* Try it *
Type again, exactly, the lines below from the start through the line that includes "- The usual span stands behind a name".

↓↓↓

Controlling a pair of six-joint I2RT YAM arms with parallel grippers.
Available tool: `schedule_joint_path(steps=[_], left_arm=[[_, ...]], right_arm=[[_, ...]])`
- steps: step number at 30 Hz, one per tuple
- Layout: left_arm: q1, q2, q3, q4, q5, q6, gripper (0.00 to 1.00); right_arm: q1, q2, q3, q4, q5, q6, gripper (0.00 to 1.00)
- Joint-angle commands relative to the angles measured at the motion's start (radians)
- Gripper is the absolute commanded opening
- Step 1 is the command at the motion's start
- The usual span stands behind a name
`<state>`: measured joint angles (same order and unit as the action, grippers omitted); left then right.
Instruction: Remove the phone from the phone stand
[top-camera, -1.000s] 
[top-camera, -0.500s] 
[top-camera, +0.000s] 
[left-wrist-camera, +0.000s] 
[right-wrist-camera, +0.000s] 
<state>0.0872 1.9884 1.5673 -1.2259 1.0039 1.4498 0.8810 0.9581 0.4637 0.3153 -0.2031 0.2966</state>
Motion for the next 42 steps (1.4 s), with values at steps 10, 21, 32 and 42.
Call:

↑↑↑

* Solution to this problem *
Controlling a pair of six-joint I2RT YAM arms with parallel grippers.
Available tool: `schedule_joint_path(steps=[_], left_arm=[[_, ...]], right_arm=[[_, ...]])`
- steps: step number at 30 Hz, one per tuple
- Layout: left_arm: q1, q2, q3, q4, q5, q6, gripper (0.00 to 1.00); right_arm: q1, q2, q3, q4, q5, q6, gripper (0.00 to 1.00)
- Joint-angle commands relative to the angles measured at the motion's start (radians)
- Gripper is the absolute commanded opening
- Step 1 is the command at the motion's start
- The usual span stands behind a name

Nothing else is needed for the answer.